What’s Your Unique Contribution?

20130527-221426.jpgA few years ago a manager said to me, “If Adriel went away tomorrow, what wouldn’t get done? The answer to that question is your unique contribution to this organization. Think about it carefully, and don’t forget it.”

Lots of introspection and half a bottle of Scotch later, I came up with what I thought was a pretty good list.

Every now and then I take out the list and re-evaluate whether those unique contributions are still true. But more importantly, I assess whether they’re still creating sustainable value to the organization that happens to be ‘leasing‘ my capabilities at that moment. Because if they’re not, I’m in trouble.

I work in a heavily matrixed, sales-driven environment where top-line growth and margin improvement rule the day. That’s not a unique situation by any means, but it does force you to be really crisp when describing what you do, and by extension, marketing’s unique contribution to the business.

And it’s equally important to continue updating that story, because marketing’s unique contributions have evolved since the Mad Men days. Here’s my latest list.

Set the brand strategy.

Notice I didn’t say “own the brand”. That’s not a unique contribution. Today, every single employee is a brand ambassador. How they treat someone on a sales call. How they respond to a customer who’s having a technical issue. How they engage in their business communities online. All these interactions reflect on your brand.

But marketing has a unique responsibility to establish what the brand is, the principles it will stand for, and set the rules that will empower the rest of the organization to tell that story.

Orchestrate the conversation.

Companies don’t own the conversation with customers, much less any one department within the company. Conversations take place where customers want them to and with who they decide to have them with.

For the successful companies that are invited to these conversations, marketing plays a critical role in orchestrating those interaction points. Sales people reach out to customers to sell. Customer service is there to handle questions and address problems. The public relations team is (hopefully) surrounding customers with earned media that shines a positive light on you. In addition to interacting with customers in a meaningful way themselves, marketing also has a role in orchestrating the conversation across all touch points.

During my time at a large US bank, we did a ‘day in the life’ analysis of real communications we sent to a real customer. I don’t know what this poor schlep did to deserve it, but we couldn’t have designed a poorer coordination approach if we tried. Nonetheless, the result was a powerful illustration of how essential orchestration had become.
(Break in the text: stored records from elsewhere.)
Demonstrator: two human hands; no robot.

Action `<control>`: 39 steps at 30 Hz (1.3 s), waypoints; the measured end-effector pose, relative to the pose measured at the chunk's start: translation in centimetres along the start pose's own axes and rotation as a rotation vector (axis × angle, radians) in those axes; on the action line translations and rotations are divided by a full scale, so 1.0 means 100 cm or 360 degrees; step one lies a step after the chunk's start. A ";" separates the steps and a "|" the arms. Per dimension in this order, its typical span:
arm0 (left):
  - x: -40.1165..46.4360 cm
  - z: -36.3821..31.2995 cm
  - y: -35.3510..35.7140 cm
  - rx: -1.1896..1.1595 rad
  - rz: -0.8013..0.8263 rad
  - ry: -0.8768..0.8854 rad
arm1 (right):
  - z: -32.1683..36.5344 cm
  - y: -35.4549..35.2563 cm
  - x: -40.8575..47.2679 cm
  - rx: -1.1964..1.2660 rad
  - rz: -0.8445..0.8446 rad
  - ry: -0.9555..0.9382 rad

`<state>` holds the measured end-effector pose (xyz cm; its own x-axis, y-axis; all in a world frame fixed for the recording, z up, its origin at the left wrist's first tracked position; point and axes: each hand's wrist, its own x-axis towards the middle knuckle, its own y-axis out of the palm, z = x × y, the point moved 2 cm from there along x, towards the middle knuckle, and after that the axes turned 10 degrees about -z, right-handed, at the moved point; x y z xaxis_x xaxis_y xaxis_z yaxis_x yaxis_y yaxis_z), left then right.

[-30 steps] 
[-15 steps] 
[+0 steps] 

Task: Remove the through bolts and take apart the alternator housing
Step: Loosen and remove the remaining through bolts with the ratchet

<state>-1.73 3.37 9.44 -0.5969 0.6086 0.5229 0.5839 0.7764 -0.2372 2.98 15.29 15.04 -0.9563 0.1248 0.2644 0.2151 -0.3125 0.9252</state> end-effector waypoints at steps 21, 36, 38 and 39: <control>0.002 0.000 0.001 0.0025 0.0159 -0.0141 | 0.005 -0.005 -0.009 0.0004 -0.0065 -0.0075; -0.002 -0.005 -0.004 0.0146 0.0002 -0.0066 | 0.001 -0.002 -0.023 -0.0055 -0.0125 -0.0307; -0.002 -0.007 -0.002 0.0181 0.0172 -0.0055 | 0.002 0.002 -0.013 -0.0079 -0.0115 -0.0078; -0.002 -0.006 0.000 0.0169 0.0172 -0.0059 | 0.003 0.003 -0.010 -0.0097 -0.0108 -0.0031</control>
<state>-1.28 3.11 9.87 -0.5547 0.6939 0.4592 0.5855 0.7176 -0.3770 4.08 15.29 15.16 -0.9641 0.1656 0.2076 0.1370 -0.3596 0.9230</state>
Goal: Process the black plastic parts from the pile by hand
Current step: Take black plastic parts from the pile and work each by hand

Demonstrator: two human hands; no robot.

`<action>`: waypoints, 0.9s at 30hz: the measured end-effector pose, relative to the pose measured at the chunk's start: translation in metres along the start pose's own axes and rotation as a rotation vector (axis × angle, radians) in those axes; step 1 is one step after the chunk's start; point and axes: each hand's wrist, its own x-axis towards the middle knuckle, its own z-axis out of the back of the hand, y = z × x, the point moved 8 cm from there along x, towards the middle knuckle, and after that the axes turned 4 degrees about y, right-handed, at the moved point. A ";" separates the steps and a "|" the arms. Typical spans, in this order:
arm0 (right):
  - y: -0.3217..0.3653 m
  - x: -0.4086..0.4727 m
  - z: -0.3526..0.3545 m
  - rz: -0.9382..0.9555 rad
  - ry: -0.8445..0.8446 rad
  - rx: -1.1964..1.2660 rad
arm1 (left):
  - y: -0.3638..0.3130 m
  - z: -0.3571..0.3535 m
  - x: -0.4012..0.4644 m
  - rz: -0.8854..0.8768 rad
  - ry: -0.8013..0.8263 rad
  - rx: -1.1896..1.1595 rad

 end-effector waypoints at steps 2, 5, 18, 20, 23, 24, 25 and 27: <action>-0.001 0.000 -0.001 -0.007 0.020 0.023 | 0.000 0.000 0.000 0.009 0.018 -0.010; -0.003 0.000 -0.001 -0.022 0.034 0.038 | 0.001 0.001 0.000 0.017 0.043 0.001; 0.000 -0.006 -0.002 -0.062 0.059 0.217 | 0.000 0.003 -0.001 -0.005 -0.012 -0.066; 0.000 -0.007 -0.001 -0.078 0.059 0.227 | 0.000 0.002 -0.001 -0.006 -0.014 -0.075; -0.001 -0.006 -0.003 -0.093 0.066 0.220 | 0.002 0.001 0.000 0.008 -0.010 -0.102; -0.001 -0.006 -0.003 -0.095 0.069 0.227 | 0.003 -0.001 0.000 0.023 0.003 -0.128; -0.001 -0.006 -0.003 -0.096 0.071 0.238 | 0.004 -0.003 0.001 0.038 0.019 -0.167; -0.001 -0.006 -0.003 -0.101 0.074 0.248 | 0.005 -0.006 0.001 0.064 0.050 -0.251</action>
Look around your organization. I bet no one else is doing this.

Predict the future.

Luckily, predicting the future has come a long way since the days of crystal balls and tarot cards. Turns out predictive analytics and big data have a much better success rate.

Clearly, marketing isn’t the only team using data to make decisions. But they are the ones most uniquely positioned to make sense of the myriad real-time data sources now available to us. What do our customers think about us? What do they think of our competitors? Where’s the white space we can turn into new markets? What sales pipeline has the best chance to close?

Marketing’s unique contribution is to go beyond ‘reporting the news’ and help the company see where their fortunes lie.

There are other unique contributions on my list, but those are more directly related to the business I’m in and the dynamics of the organization that employs me. If you’re in marketing, the above should resonate with you, regardless of what your company does. Use the framework of unique contributions to create your own list.

And don’t stop with marketing overall. Extend the assessment to each team within marketing. You’ll often find many teams’ self-described ‘unique’ contributions aren’t so unique after all. Done properly, this exercise will eliminate redundancies, take your resources further, and create a more harmonious organization.

If you’re not in marketing, the question I started this post with is a powerful one that will help almost anyone be more successful. We all carry around a unique set of experiences, approaches to problem solving, ways of communicating, and technical skills. Consider how to shape these personal characteristics into a compelling story of what makes your contribution unique.

If you’re still having a hard time describing your unique contribution, then maybe it’s not so unique. In which case, you have some work to do.